Cuenta la mitología del rock que los integrantes de Black Sabbath gastaron hasta quince mil dólares más en coca que en toda la producción de su LP ‘Vol. 4’(1972). Años después, tras una gira, Ozzy Oborne no apareció en el estudio, de hecho estuvo literalmente desaparecido durante más de un mes y medio… Recuerda el guitarrista Tommy Iommi que “Ozzy no quería otra cosa que salir y emborracharse, así que decidimos hacer algo y lo despedimos”. Contra todo pronóstico Ozzy se desintoxicó, se recuperó, lanzó álbumes en solitario y un par de décadas después volvió al micro de Black Sabbath.

Los miembros de Metallica trasegaban tanto alguien les apodó ‘Alcoholica’. Dave Mustaine, guitarrista fundador, cumplía con el ‘requisito’, pero lo malo es que se volvía violento y, además, no se conformaba con la bebida. En 1983 despertó de una merluza descomunal, abrió los ojos y lo primero que escuchó es que ya no contaban con él, y acto seguido lo subieron a un bus que lo llevaría a Los Ángeles (estaban en Nueva York). Luego formó su propio grupo, Megadeth y tuvo éxito.
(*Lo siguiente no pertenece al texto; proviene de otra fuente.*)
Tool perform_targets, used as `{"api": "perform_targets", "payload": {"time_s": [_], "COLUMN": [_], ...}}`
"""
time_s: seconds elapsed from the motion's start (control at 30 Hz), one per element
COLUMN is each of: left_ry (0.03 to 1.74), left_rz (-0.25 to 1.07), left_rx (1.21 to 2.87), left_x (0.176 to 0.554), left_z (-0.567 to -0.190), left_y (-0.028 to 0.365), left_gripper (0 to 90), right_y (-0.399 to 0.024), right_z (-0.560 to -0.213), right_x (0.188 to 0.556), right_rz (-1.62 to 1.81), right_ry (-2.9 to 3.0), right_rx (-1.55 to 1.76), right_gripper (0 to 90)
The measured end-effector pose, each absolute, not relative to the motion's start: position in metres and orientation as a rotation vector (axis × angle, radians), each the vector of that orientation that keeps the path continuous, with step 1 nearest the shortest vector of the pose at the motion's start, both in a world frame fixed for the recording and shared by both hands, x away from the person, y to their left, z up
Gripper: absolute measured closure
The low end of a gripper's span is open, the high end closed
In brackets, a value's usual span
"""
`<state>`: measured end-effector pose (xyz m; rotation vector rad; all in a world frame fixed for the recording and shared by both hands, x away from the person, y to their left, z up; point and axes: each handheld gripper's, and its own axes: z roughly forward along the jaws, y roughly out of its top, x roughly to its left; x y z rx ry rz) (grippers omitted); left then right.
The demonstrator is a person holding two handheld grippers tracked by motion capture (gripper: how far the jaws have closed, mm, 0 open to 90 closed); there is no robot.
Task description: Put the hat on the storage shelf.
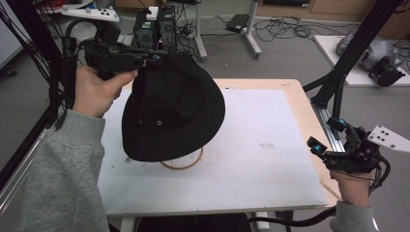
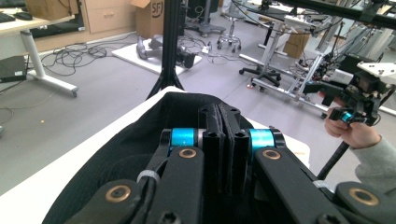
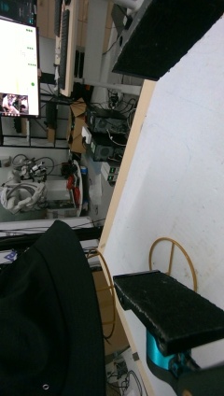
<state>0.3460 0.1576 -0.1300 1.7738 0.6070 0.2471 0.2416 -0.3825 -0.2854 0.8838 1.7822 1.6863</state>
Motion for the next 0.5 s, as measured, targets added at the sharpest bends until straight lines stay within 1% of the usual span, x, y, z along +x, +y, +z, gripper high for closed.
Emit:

El caso es que confiesa haber luchado durante décadas contra el alcohol, la heroína y los barbitúricos (15 ingresos en rehabilitación), hasta quedar ‘limpio’ desde final de siglo “gracias a Dios”, ya que se ha vuelto católico practicante y fervoroso.
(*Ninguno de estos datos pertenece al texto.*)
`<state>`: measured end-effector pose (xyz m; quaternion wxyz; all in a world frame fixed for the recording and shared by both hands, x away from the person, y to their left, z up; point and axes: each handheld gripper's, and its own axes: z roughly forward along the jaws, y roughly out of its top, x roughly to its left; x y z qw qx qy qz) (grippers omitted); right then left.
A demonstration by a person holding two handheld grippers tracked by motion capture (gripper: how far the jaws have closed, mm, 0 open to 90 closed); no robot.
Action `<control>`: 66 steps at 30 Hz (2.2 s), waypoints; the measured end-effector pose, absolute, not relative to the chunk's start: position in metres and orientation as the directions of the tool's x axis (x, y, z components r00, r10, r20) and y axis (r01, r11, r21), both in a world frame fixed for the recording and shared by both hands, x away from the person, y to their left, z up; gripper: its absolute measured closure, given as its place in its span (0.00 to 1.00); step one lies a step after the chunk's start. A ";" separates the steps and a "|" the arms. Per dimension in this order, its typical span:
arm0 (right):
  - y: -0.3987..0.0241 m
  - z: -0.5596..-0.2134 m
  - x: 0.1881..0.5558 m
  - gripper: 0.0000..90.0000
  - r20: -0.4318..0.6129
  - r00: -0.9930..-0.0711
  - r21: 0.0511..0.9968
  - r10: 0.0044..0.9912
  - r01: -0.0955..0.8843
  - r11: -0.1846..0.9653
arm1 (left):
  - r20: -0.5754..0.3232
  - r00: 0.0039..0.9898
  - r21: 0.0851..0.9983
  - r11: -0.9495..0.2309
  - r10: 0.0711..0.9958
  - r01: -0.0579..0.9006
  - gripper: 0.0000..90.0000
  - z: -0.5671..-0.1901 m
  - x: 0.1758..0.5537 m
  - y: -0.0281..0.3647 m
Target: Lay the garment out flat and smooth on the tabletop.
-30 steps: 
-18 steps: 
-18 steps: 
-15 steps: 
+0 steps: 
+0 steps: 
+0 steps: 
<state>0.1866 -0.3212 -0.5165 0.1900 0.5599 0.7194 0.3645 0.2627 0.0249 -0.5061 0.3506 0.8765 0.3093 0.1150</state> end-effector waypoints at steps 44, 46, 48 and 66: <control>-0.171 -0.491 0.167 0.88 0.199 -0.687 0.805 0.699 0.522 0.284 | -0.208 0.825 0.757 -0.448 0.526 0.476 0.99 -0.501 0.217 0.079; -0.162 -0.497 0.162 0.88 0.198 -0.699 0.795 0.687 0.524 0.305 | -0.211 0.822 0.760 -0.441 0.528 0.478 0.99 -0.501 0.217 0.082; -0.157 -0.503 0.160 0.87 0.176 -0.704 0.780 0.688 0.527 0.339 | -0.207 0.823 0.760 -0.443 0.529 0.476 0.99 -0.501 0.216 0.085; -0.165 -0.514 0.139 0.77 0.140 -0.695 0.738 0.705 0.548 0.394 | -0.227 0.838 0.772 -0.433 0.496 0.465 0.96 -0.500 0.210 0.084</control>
También Lol Tolhurst fue fundador de The Cure junto Robert Smith en 1976, y también fue apartado de su grupo, en 1989. ¿La causa?, bebía tanto que era incapaz de tocar; fue el batería de los primeros discos y, desde 1982, teclista, pero en el álbum ‘Desintegration’ sólo se dice que toca “otros instrumentos”, aunque la realidad es que no tocó casi nada, pues estaba dominado e incapacitado por el alcohol. Su ‘amigo’ Robert Smith lo cesó. Tolhurst formó su grupo y siguió trabajando en la música. Y más de veinte años después, en 2001, regresó a The Cure, pero sólo para unos pocos conciertos, nada más. “Fue divertido, pero eso es todo, no he vuelto a The Cure”, dijo mostrando que aun no había perdonado al tipo con quien formó el grupo siendo adolescentes y luego lo dejó tirado.

El batería de Guns N’ Roses, Seven Adler, siempre tuvo problemas de abuso, sobre todo de heroína y alcohol (sus compañeros, al menos, estaban mínimamente sobrios cuando había que trabajar), lo que lo hacía impredecible, así que le dieron un ultimátum, o se cortaba un poco o a la calle, pero claro, el caballo es muy fuerte, así que en 1990, a la calle. Luego él prometió que nunca más y sus compis le hicieron firmar un contrato en el que se comprometía a no volver a tocar el polvo…, pero no pudo cumplir la promesa y ese mismo año lo pusieron definitivamente en la calle. Arrestos, clínicas de desintoxicación, violencia doméstica, enfermedad, hospital, drogas, arrestos…

Son sólo una muestra de una lista que, desgraciadamente, sería kilométrica.